Discriminatory Plan Designs Using Short Service

 

Qualified retirement plans must ensure “the contributions or benefits provided under the plan do not discriminate in favor of highly compensated employees.” (Internal Revenue Code Section 401(a)(4)). A plan that meets statutory or regulatory checklists, but primarily or exclusively benefits highly compensated employees (HCEs) with little to no benefits for nonhighly compensated employees (NHCEs), may still discriminate and violate IRC Section 401(a)(4).

Discriminatory plan designs

We’ve recently found discriminatory plan designs in defined contribution plans (DC), defined benefit plans (DB) and DB/DC combination plans that:

  • provide significant benefits to the HCEs and a specified group of NHCEs, who work very few hours or receive very little compensation, and
  • exclude other NHCEs from plan participation.

The allocation to NHCEs is designed so this group receives the minimum to satisfy the mathematical portion of the nondiscrimination requirements of IRC Section 401(a)(4). For example, the plan may use a group of NHCEs who have at least one hour of service and received the least amount of compensation for the plan year.

The actual number of NHCEs included in the plan described above isn’t a set group, but instead is defined as the minimum number required to satisfy the requirements of IRC Sections 401(a)(4) and 410(b). Although this design isn’t new, we’ve seen more plans using it or variations producing the same result.

Examples of short service plan designs

Some plans limit NHCE benefits to a specific job classification. The result, for discrimination and coverage purposes, is the same because this classification includes only the lowest paid or shortest service group of NHCEs.

Another variation on this plan design provides coverage to NHCEs who work on an as-needed basis and earn very little each year.

Some plan designs require 1,000 hours to earn a year of service for vesting but not for allocation purposes. In these plans, the low paid or short service NHCEs receive an accrual or allocation but don’t vest in the benefit because they never complete a year of vesting service.

Other plan designs define a year of vesting service as the employee’s completion of 12-consecutive months of employment. This design allows the NHCE participant group to become vested in the very small plan benefit.

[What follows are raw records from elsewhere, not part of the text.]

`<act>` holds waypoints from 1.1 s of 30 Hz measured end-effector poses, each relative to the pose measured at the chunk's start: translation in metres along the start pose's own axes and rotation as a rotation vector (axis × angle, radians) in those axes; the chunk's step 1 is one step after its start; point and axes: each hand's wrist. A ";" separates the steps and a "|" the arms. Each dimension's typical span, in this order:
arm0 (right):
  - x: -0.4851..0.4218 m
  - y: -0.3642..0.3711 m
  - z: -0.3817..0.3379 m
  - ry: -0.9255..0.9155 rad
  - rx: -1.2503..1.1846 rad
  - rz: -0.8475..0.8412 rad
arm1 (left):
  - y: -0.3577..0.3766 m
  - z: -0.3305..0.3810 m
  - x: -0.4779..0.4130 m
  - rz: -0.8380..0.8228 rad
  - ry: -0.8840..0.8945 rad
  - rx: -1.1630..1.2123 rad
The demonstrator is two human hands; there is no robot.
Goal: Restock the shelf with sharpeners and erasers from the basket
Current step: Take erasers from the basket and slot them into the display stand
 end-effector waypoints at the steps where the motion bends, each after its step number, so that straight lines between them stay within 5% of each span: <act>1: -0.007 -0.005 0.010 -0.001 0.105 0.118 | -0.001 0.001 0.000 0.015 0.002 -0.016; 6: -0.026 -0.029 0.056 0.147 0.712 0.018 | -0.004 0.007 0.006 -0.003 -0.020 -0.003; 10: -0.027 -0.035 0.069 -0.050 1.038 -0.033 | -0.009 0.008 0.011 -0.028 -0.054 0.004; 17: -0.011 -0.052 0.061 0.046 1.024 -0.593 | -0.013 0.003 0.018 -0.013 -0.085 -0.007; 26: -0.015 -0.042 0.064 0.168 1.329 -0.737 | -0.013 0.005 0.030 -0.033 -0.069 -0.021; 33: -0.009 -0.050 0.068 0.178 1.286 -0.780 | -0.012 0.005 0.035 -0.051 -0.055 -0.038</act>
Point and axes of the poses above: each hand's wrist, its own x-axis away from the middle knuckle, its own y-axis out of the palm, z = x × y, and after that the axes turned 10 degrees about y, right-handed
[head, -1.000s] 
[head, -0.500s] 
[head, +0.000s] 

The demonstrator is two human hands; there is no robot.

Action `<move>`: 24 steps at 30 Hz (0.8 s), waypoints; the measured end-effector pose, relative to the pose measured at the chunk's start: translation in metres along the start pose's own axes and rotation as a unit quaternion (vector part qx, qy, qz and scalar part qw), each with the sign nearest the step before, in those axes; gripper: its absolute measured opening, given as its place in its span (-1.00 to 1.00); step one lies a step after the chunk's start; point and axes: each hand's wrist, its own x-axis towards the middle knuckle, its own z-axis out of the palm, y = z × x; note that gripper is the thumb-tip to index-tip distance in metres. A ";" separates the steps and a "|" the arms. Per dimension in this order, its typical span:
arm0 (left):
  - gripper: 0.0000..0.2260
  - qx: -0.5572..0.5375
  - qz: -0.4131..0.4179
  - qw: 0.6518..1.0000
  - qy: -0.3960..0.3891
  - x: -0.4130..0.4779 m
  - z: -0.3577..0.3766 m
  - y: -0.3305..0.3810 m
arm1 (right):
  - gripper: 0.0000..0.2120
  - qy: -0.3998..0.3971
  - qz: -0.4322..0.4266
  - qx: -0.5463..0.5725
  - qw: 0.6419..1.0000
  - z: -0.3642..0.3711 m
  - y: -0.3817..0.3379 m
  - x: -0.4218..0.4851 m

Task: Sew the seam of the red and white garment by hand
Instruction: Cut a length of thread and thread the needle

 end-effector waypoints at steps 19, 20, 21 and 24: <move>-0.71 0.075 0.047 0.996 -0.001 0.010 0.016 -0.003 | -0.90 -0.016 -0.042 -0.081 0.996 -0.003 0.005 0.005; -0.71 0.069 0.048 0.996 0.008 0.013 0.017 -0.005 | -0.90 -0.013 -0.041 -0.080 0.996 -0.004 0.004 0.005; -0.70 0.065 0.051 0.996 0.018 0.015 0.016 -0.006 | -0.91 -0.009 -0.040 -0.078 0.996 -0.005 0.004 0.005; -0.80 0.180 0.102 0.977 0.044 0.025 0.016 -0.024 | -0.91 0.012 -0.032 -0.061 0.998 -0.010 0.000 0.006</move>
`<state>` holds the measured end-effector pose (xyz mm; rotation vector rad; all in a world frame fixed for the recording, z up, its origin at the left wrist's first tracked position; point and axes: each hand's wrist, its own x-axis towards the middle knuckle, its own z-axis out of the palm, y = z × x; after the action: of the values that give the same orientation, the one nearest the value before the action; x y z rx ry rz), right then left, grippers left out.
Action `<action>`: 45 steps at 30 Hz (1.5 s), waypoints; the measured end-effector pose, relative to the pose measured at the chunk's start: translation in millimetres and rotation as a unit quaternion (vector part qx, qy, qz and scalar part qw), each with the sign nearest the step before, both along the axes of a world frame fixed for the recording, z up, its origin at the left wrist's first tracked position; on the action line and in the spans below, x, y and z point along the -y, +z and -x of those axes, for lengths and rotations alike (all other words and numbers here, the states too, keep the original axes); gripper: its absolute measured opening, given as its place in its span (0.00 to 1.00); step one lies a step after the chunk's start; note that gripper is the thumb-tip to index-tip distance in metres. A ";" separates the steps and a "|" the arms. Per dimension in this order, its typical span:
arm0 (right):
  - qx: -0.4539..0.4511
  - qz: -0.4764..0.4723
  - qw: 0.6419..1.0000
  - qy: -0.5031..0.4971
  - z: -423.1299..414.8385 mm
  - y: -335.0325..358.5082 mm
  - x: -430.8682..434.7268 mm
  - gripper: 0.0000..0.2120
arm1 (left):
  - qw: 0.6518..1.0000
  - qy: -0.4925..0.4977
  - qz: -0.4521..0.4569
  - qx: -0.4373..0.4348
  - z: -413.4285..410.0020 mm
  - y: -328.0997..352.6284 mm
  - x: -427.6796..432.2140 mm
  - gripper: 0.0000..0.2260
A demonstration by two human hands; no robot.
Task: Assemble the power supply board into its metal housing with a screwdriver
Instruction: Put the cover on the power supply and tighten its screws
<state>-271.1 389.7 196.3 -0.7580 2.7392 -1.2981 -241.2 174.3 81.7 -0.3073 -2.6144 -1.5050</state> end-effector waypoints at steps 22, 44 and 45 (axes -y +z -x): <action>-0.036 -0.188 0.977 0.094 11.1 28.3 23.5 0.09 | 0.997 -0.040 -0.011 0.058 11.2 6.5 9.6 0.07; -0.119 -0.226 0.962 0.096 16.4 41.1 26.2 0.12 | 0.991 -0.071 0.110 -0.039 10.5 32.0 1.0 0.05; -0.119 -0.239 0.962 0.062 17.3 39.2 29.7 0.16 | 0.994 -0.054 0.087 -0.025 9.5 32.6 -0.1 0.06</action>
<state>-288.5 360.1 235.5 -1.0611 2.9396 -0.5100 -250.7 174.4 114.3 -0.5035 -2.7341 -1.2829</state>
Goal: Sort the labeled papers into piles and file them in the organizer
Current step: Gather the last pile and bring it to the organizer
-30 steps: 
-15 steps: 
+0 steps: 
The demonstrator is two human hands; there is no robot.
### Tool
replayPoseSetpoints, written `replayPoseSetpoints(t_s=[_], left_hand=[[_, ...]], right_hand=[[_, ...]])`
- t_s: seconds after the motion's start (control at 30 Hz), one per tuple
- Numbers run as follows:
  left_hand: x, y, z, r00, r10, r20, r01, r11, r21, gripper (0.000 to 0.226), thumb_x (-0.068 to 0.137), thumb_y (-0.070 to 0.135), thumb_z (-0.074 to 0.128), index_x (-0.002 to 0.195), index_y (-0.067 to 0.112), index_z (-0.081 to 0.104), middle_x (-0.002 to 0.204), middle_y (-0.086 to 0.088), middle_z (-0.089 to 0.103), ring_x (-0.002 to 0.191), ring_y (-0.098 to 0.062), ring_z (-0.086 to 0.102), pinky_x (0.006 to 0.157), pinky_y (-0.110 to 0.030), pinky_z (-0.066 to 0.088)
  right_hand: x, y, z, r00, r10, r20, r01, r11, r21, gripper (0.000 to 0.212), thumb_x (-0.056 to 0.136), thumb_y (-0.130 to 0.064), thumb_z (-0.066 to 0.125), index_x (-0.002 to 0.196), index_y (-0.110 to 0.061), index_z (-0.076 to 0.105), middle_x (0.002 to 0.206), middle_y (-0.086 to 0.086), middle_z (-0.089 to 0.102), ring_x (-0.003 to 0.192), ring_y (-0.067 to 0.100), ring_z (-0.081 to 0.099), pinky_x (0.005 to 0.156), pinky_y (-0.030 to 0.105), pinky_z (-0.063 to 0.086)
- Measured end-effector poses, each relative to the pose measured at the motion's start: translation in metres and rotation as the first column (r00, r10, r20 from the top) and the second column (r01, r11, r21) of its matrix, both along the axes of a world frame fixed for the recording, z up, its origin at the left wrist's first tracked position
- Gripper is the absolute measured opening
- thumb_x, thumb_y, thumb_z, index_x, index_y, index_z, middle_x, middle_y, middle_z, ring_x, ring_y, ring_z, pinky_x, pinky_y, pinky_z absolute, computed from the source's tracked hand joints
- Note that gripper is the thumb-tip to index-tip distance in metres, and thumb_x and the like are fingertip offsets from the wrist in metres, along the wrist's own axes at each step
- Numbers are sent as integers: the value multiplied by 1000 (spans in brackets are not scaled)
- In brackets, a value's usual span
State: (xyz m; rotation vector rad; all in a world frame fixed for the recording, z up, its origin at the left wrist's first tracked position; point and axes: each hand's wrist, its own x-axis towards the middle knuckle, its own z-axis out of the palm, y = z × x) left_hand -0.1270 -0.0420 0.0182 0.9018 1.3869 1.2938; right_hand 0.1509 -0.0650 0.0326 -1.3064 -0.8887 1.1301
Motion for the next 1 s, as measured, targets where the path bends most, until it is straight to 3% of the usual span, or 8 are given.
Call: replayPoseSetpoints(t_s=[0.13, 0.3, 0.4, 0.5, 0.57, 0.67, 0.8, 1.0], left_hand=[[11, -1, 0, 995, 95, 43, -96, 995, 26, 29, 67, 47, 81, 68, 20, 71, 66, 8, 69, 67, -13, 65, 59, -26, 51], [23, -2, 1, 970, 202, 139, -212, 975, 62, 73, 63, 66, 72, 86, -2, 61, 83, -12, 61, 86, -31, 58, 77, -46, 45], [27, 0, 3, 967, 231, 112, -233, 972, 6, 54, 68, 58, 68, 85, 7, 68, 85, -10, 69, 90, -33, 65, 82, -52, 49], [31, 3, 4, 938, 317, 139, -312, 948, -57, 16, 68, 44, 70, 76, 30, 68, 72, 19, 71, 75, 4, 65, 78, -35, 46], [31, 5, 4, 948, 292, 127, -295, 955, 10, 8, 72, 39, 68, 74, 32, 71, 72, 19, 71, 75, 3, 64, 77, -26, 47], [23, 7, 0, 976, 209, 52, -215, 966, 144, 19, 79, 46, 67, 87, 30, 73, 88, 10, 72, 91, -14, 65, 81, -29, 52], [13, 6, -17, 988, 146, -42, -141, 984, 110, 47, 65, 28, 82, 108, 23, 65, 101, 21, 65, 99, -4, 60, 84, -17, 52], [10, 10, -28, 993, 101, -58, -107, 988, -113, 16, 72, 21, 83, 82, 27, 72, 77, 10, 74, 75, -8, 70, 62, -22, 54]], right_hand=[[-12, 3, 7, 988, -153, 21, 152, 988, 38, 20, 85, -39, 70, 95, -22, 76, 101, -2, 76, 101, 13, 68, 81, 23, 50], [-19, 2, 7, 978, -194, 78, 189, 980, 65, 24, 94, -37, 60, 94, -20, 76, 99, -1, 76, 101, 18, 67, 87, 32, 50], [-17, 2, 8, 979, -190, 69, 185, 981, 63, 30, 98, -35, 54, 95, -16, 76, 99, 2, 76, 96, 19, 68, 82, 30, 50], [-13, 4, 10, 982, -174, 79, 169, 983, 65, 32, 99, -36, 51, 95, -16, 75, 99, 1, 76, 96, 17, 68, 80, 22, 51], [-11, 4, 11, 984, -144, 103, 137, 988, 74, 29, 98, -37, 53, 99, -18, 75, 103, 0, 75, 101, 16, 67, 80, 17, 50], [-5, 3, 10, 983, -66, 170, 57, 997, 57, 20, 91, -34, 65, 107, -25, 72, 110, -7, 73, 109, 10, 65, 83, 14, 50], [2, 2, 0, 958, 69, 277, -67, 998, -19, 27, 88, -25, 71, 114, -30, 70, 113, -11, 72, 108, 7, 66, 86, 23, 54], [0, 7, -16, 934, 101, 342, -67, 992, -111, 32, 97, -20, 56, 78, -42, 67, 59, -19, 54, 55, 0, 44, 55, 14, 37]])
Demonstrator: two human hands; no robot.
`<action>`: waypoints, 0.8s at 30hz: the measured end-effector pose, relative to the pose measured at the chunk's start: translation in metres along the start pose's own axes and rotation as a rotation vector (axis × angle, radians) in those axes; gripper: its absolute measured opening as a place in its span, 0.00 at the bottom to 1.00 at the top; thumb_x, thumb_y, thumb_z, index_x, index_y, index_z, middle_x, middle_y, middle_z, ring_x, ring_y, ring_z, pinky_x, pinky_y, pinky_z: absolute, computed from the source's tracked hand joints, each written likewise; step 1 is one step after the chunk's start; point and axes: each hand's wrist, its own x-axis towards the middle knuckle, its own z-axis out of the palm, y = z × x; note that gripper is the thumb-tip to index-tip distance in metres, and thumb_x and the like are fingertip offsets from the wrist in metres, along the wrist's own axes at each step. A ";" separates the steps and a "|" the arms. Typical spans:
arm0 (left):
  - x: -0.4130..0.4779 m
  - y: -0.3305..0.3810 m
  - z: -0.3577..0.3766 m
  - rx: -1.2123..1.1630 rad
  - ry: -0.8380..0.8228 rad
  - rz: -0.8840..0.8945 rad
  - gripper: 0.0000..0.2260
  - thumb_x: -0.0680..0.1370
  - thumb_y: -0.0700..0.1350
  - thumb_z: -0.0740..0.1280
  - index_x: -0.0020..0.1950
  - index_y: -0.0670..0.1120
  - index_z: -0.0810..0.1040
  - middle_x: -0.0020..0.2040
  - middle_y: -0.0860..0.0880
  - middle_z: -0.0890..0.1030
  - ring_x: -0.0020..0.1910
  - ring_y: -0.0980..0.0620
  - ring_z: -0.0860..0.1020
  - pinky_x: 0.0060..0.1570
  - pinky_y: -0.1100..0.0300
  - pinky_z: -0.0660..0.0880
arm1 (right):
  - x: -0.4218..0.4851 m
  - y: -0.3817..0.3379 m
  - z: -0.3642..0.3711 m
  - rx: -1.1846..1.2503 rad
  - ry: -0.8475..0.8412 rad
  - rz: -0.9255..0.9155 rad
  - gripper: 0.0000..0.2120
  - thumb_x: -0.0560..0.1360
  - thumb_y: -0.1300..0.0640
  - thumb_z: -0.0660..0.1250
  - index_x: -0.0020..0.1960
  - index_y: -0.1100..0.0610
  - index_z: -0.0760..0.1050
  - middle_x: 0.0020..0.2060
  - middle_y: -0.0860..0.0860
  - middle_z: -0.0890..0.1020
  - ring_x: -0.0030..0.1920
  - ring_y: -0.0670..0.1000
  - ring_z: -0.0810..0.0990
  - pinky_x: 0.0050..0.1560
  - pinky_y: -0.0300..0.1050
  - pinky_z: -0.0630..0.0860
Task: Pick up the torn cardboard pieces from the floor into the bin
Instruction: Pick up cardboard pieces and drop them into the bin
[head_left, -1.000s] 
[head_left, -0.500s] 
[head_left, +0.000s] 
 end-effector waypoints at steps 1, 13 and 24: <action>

Plans may discriminate even though they allocate a larger percentage of compensation to NHCEs. With this design, NHCEs, on average, may seem to receive a misleadingly large accrual or allocation level. For example, an NHCE participant with $200 of annual compensation may receive a profit sharing allocation of $200 (a benefit equal to 100% of compensation), while an HCE with compensation of $200,000 may receive a benefit of only 25% of compensation or $50,000.

Although these designs may allow the plan to satisfy the vesting or numeric general tests for nondiscrimination and the associated regulations, they don’t satisfy Treas. Reg. Section 1.401(a)(4)-1(c)(2), which requires that the provisions of Sections 1.401(a)(4)-1 through 1.401(a)(4)-13 be reasonably interpreted to prevent discrimination in favor of HCEs.